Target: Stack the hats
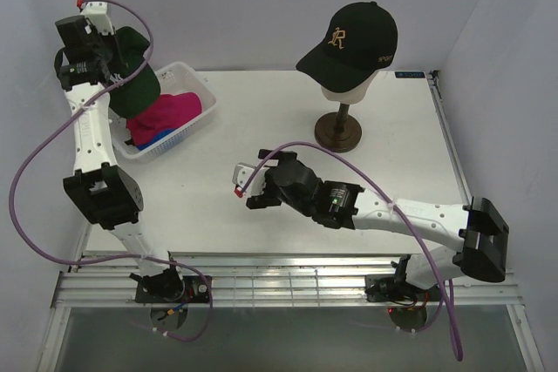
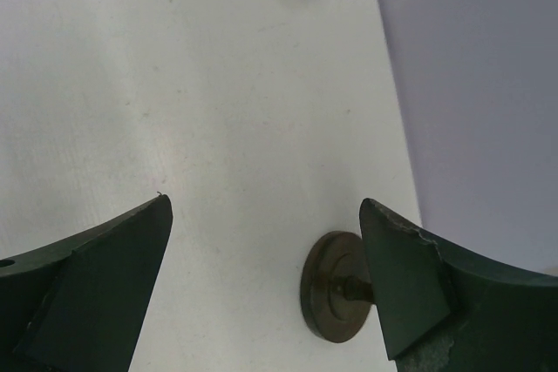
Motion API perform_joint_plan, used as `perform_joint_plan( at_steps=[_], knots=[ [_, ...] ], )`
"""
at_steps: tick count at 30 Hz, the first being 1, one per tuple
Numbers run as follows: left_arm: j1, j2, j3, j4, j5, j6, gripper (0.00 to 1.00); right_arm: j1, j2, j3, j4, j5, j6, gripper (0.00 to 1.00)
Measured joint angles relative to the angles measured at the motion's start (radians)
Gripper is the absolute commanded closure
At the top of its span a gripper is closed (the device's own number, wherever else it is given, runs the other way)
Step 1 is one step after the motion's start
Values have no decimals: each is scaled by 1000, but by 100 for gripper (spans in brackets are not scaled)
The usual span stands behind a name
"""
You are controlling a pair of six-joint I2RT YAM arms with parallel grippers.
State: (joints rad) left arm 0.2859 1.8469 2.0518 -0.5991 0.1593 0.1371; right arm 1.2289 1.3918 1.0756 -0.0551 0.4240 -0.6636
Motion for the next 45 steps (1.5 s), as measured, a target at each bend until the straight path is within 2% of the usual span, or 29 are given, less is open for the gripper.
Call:
perform_joint_plan(
  at_steps=[4,10,13,18,21,26,29,33,34,41,44,45],
  knots=[
    [1,-61,-12,-49,140,-50,100,11,12,16,144,55,-148,7],
    [-5,-216,-111,-149,430,-158,100,75,154,11,705,72,-719,10],
    [-17,-270,-133,-171,512,-185,100,82,267,23,849,49,-933,10],
    [-45,-354,-164,-212,611,-213,100,80,384,36,958,3,-1133,10],
    [-61,-393,-197,-224,648,-220,100,80,464,98,1070,-6,-1228,10],
    [-68,-432,-266,-262,685,-224,100,80,547,167,1212,-13,-1295,9],
    [-68,-431,-279,-271,688,-224,100,81,548,169,1236,-12,-1313,2],
    [-72,-431,-285,-278,700,-225,100,81,548,191,1227,-13,-1328,28],
    [-75,-431,-288,-279,703,-225,100,81,548,200,1220,-13,-1333,32],
    [-93,-433,-319,-287,708,-225,100,82,565,260,1178,-12,-1334,46],
    [-100,-433,-322,-288,708,-224,100,82,574,262,1145,-12,-1335,59],
    [-102,-433,-324,-288,708,-224,100,83,578,263,1132,-11,-1335,87]
  ],
)
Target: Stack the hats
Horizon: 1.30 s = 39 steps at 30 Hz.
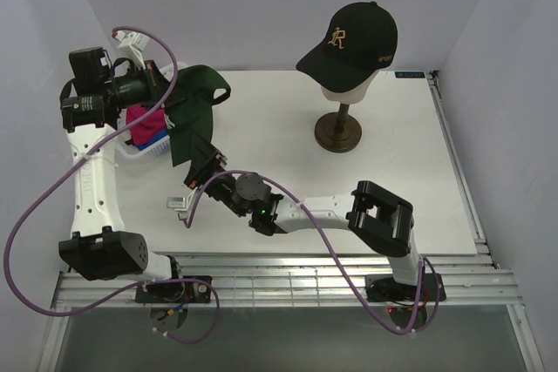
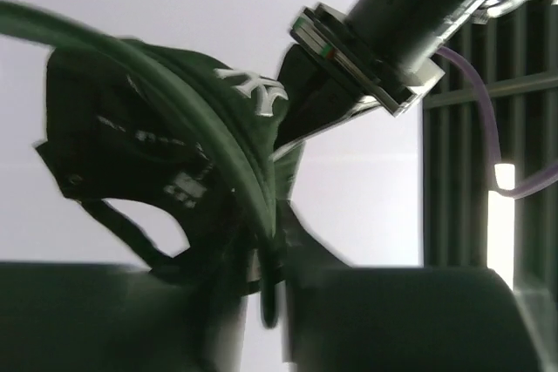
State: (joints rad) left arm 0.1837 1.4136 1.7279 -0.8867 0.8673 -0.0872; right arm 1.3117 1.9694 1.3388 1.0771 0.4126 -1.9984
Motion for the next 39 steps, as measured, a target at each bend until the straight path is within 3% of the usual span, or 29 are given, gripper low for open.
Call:
perform_joint_plan(
  at_steps=[1,10,11,12,13,18,20,26,31,35,39],
  knots=[
    [-3,0,-2,0,-1,0,100,1,1,0,-18,0,-5,92],
    [-9,0,-13,-5,-40,15,97,4,-5,8,-129,28,72,92],
    [-9,0,-13,-5,-50,21,87,4,-12,17,-161,32,97,92],
    [-10,0,-13,-5,-61,30,64,4,-22,32,-206,34,127,92],
    [-10,0,-13,-4,-72,43,53,5,-35,50,-255,34,164,92],
    [-10,14,34,-8,-134,86,8,-5,-80,261,-598,37,400,92],
    [-10,27,85,-12,-164,97,3,-23,-87,365,-711,23,494,92],
    [-18,90,359,-18,-251,99,2,-162,-106,599,-967,-91,776,92],
    [-14,128,564,-22,-340,103,2,-329,-105,739,-1087,-105,929,92],
    [-14,157,679,-24,-395,108,2,-406,-104,805,-1074,-47,956,92],
    [-14,174,699,-29,-421,117,2,-415,-88,844,-923,52,860,92]
  ],
)
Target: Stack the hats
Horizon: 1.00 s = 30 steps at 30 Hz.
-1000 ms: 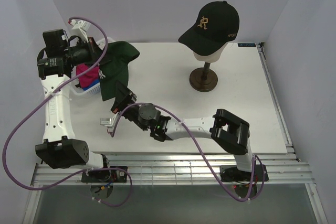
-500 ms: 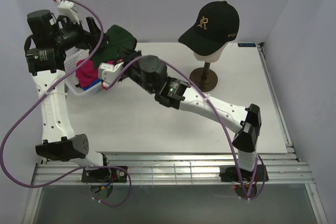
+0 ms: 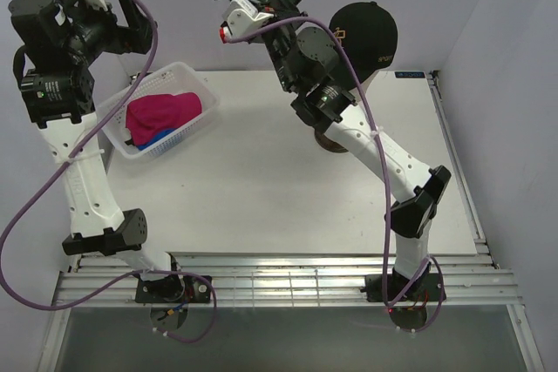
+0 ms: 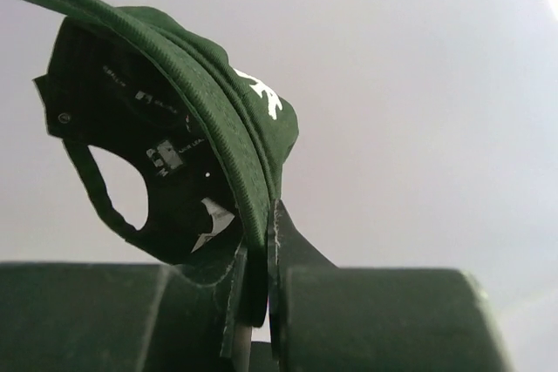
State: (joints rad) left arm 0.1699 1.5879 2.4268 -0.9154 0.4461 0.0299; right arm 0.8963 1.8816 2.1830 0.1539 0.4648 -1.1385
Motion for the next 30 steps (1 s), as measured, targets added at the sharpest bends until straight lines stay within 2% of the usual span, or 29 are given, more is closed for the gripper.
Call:
perform_joint_plan(
  at_steps=[6,9,12,17,20,30],
  knots=[
    [0,45,-4,-12,-13,8,2,-4,19,-7,310,166,-314,92],
    [0,61,-10,-21,-10,8,2,-35,7,-83,473,244,-480,92],
    [0,61,-22,-26,3,7,2,-103,-10,-183,547,310,-583,92],
    [0,54,-51,-27,23,7,2,-232,-27,-341,571,416,-655,92],
    [0,53,-66,-28,31,7,2,-266,-29,-406,572,474,-669,92],
    [0,51,-85,-27,37,7,2,-180,-131,-528,584,510,-650,92]
  ],
)
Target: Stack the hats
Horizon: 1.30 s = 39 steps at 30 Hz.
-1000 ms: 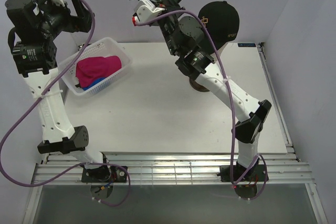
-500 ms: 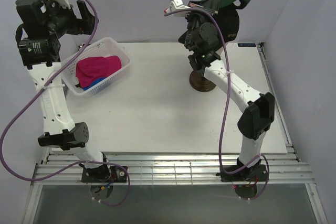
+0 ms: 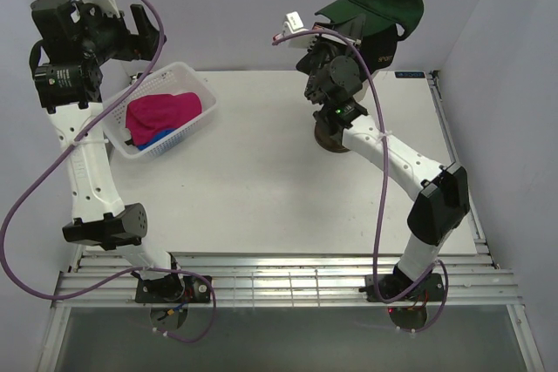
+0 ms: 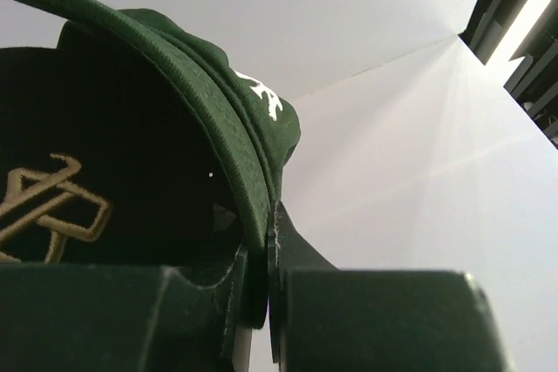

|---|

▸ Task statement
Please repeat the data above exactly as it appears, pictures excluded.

▸ Completed task
Target: Stack the hats
Motion API perform_joint_plan, used as `perform_joint_plan( at_steps=[_], knots=[ [_, ...] ], )`
"""
at_steps: tick count at 30 Hz, the first being 1, one per tuple
Numbers run as follows: left_arm: j1, j2, j3, j4, j5, j6, gripper (0.00 to 1.00); right_arm: j1, j2, j3, j4, j5, j6, gripper (0.00 to 1.00)
Measured joint angles relative to the angles measured at the motion's start (radians)
Gripper is the absolute commanded closure
At the top of its span a gripper is closed (the device's own number, wherever else it is given, runs the other way)
Step 1 is one step after the motion's start
Values have no decimals: each is scaled by 1000, but by 100 for gripper (spans in brackets are not scaled)
The usual span stands behind a name
"""
You are controlling a pair of six-joint I2RT YAM arms with parallel grippers.
State: (joints rad) left arm 0.2859 1.8469 2.0518 -0.5991 0.1593 0.1371; right arm 1.2289 1.3918 1.0756 -0.0551 0.4240 -0.6636
Motion for the next 45 steps (1.5 s), as measured, a target at each bend until the straight path is within 2% of the usual span, or 29 are given, less is open for the gripper.
Call:
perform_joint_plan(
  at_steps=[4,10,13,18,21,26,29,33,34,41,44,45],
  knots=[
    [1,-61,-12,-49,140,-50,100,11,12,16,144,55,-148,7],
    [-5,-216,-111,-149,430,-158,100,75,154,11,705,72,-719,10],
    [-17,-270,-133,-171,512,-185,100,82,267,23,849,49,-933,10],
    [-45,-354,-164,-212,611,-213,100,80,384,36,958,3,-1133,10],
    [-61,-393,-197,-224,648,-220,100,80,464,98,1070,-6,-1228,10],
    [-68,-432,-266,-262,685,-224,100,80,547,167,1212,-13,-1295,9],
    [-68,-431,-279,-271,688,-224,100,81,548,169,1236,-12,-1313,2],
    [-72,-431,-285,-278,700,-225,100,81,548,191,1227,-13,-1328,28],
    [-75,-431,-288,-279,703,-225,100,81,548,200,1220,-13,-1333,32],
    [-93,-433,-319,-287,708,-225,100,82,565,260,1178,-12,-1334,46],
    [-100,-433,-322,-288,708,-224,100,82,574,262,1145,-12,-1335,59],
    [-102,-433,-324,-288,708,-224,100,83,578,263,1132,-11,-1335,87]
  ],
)
Target: Stack the hats
Horizon: 1.30 s = 39 steps at 30 Hz.
State: (joints rad) left arm 0.1837 1.4136 1.7279 -0.8867 0.8673 -0.0872; right arm 1.3117 1.9694 1.3388 1.0771 0.4126 -1.9984
Motion for the next 39 steps, as measured, a target at each bend until the straight path is within 3% of the usual span, or 29 are given, gripper low for open.
Call:
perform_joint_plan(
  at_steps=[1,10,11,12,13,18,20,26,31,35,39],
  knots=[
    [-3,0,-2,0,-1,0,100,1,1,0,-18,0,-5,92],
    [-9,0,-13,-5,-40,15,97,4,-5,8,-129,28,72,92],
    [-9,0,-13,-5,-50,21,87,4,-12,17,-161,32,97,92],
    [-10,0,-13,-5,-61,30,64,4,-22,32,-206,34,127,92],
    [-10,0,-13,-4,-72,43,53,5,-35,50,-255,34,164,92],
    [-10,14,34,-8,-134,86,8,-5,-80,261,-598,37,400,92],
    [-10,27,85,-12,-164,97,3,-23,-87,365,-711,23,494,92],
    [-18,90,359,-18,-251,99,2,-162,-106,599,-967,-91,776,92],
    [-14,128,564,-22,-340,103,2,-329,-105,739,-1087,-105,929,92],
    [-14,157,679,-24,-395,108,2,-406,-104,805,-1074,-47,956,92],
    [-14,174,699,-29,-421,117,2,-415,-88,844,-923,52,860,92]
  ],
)
Target: Stack the hats
Horizon: 1.00 s = 30 steps at 30 Hz.
-1000 ms: 
-500 ms: 
+0 ms: 
+0 ms: 
State: (joints rad) left arm 0.1699 1.5879 2.4268 -0.9154 0.4461 0.0299; right arm 0.8963 1.8816 2.1830 0.1539 0.4648 -1.1385
Motion for the next 30 steps (1 s), as measured, targets added at the sharpest bends until straight lines stay within 2% of the usual span, or 29 are given, more is closed for the gripper.
Call:
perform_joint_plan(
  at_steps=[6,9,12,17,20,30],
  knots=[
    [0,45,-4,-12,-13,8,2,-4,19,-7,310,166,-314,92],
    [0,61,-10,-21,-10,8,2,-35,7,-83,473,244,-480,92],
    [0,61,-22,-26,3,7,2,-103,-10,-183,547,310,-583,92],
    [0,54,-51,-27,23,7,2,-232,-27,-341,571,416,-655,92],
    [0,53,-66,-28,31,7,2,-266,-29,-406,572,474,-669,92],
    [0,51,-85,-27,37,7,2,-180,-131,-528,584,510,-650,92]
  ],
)
Target: Stack the hats
Horizon: 1.30 s = 39 steps at 30 Hz.
-1000 ms: 
-500 ms: 
+0 ms: 
+0 ms: 

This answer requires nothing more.